*DATASET EXTRACT:*
──────

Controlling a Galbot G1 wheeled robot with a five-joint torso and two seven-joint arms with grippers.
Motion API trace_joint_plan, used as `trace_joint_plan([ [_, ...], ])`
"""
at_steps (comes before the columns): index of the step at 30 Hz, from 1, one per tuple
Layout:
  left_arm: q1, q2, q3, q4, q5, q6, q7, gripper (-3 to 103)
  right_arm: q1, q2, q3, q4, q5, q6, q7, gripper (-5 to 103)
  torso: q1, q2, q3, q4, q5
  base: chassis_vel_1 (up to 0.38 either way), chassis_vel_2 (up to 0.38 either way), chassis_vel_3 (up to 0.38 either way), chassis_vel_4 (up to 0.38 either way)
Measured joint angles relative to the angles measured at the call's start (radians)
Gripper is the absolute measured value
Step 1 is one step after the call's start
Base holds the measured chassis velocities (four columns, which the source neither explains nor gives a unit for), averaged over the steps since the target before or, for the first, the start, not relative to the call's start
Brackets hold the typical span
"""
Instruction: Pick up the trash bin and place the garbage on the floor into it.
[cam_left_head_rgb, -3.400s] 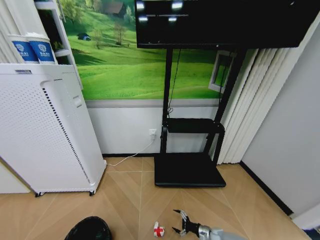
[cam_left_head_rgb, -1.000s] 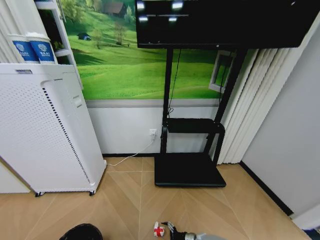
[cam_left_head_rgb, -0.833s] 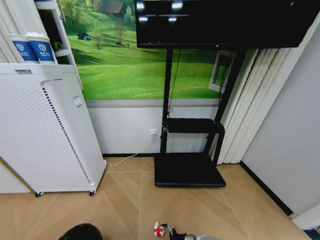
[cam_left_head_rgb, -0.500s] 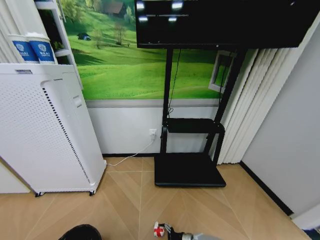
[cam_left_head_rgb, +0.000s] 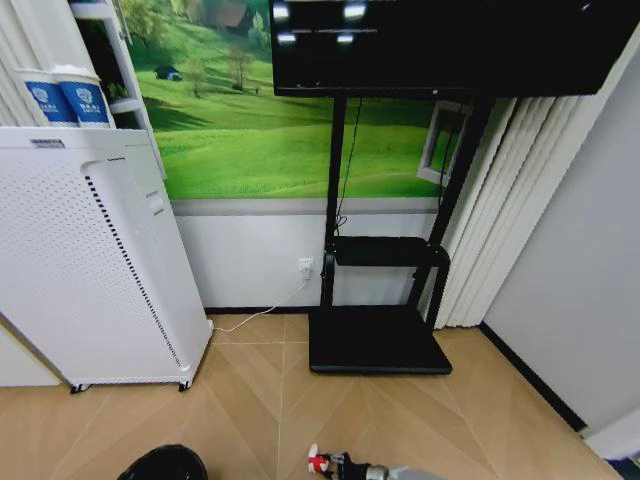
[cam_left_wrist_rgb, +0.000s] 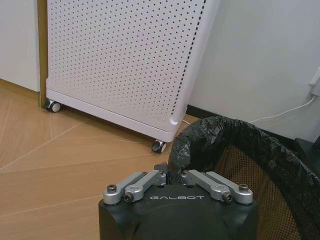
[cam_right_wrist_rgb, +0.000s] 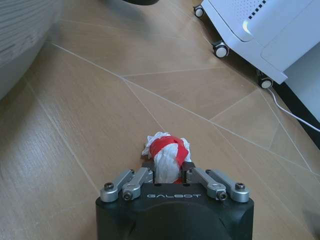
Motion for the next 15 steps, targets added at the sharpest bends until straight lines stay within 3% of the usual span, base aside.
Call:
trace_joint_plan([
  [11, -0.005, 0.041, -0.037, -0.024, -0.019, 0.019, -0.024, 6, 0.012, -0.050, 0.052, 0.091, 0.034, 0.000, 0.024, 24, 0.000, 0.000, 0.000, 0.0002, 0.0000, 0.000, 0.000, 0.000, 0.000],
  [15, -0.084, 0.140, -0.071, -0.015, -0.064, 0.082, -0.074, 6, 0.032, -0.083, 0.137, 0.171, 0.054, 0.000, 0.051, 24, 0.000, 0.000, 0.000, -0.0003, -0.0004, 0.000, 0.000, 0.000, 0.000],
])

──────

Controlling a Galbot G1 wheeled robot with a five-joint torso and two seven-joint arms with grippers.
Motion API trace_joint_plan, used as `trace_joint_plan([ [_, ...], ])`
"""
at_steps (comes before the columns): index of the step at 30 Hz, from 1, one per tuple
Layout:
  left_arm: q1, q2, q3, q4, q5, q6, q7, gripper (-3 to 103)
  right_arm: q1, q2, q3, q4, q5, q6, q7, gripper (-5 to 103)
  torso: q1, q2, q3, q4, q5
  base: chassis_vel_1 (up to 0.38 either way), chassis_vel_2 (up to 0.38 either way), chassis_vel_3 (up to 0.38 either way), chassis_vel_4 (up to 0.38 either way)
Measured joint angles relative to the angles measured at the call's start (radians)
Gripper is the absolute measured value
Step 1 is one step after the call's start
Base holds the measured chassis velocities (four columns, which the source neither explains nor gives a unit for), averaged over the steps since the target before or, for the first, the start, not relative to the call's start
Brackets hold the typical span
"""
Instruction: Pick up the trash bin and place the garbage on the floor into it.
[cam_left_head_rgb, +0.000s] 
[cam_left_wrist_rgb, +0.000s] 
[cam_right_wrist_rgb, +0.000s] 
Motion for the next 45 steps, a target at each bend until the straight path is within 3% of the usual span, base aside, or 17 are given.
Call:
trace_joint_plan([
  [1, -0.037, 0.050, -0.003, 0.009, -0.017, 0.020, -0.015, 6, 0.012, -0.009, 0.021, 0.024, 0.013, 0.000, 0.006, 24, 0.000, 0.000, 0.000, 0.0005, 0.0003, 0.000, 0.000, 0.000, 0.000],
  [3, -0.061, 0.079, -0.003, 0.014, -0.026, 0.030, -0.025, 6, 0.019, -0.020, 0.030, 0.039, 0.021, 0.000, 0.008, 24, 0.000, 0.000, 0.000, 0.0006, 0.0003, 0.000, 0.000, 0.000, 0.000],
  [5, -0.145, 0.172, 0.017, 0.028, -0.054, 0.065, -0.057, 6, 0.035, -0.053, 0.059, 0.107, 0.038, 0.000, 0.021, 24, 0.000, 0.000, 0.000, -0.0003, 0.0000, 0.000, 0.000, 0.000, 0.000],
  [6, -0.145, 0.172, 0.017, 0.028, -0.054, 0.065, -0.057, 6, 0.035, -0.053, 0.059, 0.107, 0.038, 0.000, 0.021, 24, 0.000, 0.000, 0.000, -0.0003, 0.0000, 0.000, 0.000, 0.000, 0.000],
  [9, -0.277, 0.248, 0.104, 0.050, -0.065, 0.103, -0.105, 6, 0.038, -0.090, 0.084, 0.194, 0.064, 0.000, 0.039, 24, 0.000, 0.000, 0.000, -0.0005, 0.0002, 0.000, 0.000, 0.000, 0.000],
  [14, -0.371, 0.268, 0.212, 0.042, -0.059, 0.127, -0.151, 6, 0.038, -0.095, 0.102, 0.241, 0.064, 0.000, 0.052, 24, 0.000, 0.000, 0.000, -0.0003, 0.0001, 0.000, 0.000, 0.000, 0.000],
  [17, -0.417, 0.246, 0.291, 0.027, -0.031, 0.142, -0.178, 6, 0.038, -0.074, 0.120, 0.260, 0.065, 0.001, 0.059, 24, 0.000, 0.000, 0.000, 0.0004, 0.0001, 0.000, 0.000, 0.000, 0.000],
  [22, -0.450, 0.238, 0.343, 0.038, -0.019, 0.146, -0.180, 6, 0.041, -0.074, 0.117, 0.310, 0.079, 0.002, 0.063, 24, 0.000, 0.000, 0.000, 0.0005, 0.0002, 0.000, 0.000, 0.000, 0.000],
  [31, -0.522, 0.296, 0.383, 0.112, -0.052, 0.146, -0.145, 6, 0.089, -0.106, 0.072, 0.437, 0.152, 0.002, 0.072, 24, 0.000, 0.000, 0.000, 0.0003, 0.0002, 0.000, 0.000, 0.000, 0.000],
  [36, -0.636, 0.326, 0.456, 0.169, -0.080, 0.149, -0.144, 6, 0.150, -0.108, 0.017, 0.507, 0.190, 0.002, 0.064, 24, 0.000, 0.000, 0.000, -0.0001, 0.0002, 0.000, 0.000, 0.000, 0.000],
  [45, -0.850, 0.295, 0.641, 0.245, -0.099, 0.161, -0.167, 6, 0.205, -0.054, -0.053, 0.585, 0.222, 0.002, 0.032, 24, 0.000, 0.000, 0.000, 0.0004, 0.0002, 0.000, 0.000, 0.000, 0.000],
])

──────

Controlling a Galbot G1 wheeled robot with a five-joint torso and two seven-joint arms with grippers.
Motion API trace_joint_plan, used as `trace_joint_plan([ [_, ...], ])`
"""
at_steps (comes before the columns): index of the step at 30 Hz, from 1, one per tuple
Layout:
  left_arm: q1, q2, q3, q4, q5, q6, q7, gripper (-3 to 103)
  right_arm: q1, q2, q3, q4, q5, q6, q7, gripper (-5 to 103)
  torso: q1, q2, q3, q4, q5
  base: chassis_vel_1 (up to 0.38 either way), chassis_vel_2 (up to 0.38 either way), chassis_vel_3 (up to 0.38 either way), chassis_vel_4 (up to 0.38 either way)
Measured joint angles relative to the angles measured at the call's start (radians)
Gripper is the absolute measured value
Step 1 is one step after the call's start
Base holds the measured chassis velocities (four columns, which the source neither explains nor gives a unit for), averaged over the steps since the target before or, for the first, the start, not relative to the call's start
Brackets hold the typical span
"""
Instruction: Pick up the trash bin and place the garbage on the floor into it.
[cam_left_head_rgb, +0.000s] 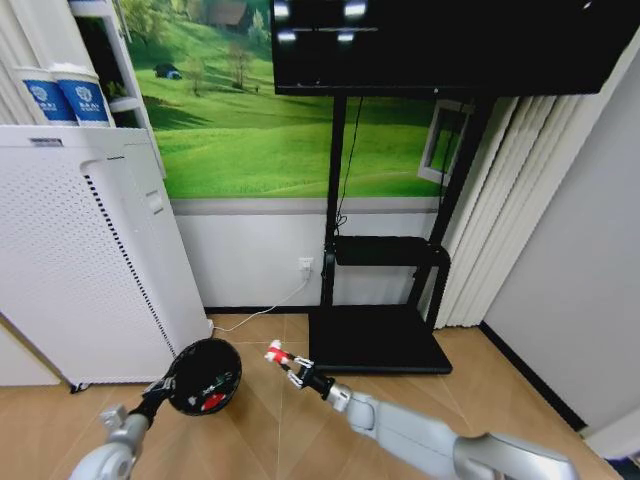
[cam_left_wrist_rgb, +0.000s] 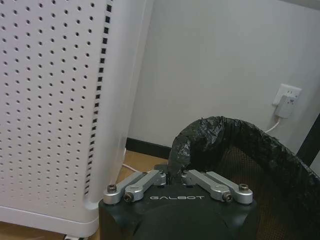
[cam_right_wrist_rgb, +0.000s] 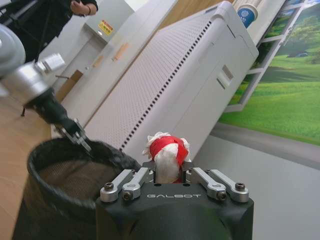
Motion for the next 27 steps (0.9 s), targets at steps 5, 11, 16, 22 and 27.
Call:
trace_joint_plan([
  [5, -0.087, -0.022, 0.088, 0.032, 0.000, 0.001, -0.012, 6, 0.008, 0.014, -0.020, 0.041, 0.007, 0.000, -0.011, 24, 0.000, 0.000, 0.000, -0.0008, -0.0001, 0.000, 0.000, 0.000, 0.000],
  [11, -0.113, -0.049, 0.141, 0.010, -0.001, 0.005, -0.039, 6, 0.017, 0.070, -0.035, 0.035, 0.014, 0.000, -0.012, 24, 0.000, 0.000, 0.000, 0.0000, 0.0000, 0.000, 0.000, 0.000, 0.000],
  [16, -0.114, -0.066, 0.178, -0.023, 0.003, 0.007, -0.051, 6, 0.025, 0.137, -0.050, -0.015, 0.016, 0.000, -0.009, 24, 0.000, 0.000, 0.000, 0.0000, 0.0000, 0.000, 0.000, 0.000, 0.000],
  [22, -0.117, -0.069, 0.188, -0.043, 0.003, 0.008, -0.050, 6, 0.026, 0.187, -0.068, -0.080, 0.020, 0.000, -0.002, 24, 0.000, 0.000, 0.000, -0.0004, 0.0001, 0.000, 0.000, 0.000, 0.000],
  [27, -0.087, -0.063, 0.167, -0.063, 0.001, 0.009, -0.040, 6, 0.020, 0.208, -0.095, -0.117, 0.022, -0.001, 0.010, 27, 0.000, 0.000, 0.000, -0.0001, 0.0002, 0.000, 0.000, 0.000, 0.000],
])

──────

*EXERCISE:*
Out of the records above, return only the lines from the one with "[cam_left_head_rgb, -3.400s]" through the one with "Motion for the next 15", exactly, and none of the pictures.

*SOLUTION FOR THIS TASK:*
[cam_left_head_rgb, -3.400s] 
[cam_left_head_rgb, -1.000s] 
[cam_left_head_rgb, -0.833s] 
[cam_left_head_rgb, -0.500s] 
[cam_left_head_rgb, +0.000s] 
[cam_left_wrist_rgb, +0.000s] 
[cam_right_wrist_rgb, +0.000s] 
Motion for the next 15 steps, targets added at the sharpest bends until straight lines stay within 3% of the usual span, base aside.

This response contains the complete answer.